> **PROBLEM DESCRIPTION**: This exercise calls for an exact copy of the listing, with no pictures kept.

> **RAW DATA**:
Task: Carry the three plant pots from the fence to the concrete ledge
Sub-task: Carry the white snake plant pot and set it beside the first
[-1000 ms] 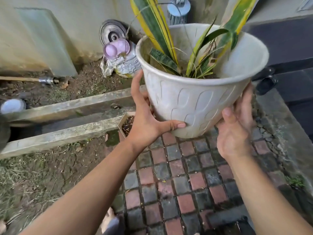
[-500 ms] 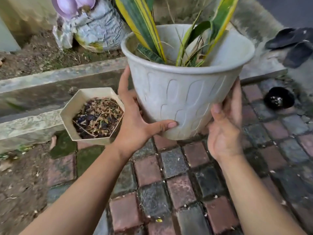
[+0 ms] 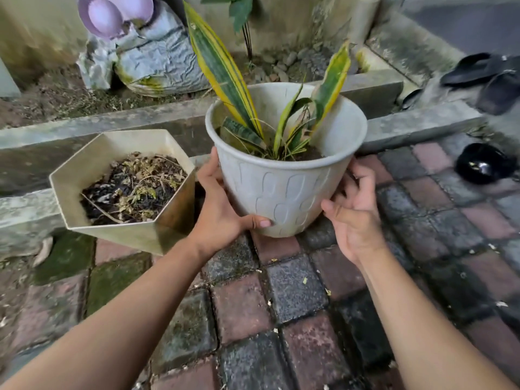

> **TASK OUTPUT**:
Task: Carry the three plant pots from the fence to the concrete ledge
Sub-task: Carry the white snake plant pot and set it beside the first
[-1000 ms] 
[-500 ms] 
[+0 ms] 

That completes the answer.